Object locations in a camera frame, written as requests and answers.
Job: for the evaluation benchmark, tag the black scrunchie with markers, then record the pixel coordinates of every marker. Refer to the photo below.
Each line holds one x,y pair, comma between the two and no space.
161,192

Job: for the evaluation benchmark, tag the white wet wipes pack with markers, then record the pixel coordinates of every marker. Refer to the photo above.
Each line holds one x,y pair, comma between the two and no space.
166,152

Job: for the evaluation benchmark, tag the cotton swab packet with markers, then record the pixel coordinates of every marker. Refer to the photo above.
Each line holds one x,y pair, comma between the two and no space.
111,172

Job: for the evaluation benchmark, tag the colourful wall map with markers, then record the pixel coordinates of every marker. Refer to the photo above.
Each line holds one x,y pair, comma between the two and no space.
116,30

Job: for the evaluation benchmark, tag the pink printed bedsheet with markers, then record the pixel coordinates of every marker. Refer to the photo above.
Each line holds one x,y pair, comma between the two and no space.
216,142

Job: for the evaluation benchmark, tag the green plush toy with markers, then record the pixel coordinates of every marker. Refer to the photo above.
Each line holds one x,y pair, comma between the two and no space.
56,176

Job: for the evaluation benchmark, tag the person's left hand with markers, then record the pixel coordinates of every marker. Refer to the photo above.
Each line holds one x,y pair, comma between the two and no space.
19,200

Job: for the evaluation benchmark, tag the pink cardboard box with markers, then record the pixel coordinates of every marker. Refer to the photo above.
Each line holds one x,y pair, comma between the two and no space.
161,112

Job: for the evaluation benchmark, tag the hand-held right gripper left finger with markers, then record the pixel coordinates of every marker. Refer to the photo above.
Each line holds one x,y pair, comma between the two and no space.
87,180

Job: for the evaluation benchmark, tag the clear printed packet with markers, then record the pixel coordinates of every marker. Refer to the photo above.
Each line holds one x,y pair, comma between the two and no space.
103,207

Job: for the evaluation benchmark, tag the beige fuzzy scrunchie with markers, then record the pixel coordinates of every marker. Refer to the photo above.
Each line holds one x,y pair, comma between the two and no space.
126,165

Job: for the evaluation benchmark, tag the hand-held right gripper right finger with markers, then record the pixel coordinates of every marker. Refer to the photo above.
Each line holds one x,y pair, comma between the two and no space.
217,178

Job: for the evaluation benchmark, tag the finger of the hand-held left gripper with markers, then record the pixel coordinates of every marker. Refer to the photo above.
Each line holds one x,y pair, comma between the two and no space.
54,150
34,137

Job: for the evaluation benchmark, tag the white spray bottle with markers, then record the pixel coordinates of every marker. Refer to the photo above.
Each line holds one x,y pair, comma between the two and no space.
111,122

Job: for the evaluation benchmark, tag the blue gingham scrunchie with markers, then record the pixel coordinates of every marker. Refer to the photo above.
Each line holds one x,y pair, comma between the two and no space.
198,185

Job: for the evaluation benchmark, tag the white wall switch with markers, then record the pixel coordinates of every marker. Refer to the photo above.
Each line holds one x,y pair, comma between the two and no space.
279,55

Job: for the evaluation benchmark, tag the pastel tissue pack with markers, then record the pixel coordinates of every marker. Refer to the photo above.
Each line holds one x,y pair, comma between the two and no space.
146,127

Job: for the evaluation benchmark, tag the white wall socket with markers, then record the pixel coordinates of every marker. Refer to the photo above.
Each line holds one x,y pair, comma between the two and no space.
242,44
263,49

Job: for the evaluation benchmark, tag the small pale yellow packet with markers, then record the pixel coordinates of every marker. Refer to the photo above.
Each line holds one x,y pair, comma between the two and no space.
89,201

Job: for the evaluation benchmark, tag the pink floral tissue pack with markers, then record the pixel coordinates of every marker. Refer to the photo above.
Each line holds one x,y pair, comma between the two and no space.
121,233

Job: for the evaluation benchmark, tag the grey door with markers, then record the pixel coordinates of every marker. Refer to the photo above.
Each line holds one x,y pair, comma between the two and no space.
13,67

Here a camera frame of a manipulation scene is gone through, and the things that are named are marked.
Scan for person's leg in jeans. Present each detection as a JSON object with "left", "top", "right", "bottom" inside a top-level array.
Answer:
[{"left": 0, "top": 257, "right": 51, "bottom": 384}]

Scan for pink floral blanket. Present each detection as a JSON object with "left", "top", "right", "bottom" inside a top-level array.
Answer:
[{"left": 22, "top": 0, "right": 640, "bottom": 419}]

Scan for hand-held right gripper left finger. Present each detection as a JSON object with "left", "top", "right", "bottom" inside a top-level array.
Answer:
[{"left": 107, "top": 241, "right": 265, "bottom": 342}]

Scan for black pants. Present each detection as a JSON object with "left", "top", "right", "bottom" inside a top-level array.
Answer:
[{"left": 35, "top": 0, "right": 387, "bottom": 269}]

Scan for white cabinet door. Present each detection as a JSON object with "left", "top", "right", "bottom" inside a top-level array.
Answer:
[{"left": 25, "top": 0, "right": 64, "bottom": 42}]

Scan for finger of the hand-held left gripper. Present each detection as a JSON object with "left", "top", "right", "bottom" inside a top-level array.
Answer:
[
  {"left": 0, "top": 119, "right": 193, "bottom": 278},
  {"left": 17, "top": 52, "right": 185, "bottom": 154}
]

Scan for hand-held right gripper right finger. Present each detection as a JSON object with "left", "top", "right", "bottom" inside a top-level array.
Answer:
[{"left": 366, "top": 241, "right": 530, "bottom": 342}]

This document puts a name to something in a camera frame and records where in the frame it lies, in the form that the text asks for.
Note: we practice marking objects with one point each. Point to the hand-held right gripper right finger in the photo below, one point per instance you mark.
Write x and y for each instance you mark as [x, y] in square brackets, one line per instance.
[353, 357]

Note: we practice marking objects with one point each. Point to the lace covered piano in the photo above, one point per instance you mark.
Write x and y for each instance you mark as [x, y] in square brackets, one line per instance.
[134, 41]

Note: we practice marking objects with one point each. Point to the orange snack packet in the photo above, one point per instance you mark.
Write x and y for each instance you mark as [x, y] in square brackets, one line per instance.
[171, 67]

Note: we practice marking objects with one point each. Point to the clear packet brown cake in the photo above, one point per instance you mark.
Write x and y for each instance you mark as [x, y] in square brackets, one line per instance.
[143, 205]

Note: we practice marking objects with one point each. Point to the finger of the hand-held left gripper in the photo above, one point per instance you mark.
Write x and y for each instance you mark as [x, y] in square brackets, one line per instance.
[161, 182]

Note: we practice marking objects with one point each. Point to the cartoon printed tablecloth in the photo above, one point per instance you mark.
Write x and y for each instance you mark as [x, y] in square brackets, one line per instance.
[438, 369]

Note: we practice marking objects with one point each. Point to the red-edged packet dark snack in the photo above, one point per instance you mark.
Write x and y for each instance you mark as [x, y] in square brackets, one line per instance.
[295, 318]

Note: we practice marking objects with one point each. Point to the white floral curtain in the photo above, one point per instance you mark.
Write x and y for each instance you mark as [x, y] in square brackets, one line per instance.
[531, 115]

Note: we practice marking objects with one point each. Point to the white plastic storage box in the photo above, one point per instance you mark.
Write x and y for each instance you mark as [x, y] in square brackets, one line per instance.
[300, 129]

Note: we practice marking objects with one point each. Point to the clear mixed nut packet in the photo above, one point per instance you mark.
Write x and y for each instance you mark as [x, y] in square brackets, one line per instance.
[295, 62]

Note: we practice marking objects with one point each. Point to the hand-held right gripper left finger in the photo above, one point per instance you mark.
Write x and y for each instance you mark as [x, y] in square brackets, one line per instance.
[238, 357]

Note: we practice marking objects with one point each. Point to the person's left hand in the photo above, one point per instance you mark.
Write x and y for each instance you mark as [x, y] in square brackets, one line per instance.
____
*Task directions*. Search the records for the word "door" and copy every line where it occurs.

*Solution below*.
Job: for the evaluation benchmark, tag the grey door with markers, then record the pixel coordinates of every marker. Refer to the photo above.
Scan for white cabinet door. Present each detection as a JSON object with "left", "top", "right", "bottom" inside a top-level array.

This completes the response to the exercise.